START GIVEN INFORMATION

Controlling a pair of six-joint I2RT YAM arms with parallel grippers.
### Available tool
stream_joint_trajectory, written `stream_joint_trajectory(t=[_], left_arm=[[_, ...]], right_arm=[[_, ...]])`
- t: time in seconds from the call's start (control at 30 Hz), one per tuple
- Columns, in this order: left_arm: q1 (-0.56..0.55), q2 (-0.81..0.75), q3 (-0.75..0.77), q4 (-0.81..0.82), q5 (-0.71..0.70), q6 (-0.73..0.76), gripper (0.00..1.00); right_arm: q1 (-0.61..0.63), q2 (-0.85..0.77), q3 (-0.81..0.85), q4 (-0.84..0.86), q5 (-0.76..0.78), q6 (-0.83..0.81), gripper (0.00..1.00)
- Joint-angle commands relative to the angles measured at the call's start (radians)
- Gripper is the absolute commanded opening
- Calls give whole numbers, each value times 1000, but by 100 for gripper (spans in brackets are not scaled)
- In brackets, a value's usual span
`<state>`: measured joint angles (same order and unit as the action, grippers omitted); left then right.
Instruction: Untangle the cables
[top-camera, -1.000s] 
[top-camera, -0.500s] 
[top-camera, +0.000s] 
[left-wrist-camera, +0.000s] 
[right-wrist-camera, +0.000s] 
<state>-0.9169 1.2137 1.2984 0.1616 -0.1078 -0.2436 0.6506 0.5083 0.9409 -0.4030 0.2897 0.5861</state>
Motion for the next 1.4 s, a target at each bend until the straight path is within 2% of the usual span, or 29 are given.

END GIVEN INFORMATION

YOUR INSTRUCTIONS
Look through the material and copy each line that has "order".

FINISHED EXERCISE
- Columns, in this order: left_arm: q1 (-0.56..0.55), q2 (-0.81..0.75), q3 (-0.75..0.77), q4 (-0.81..0.82), q5 (-0.71..0.70), q6 (-0.73..0.76), gripper (0.00..1.00); right_arm: q1 (-0.61..0.63), q2 (-0.85..0.77), q3 (-0.81..0.85), q4 (-0.84..0.86), q5 (-0.76..0.78), q6 (-0.83..0.81), gripper (0.00..1.00)
`<state>`: measured joint angles (same order and unit as the action, grippers omitted); left then right.

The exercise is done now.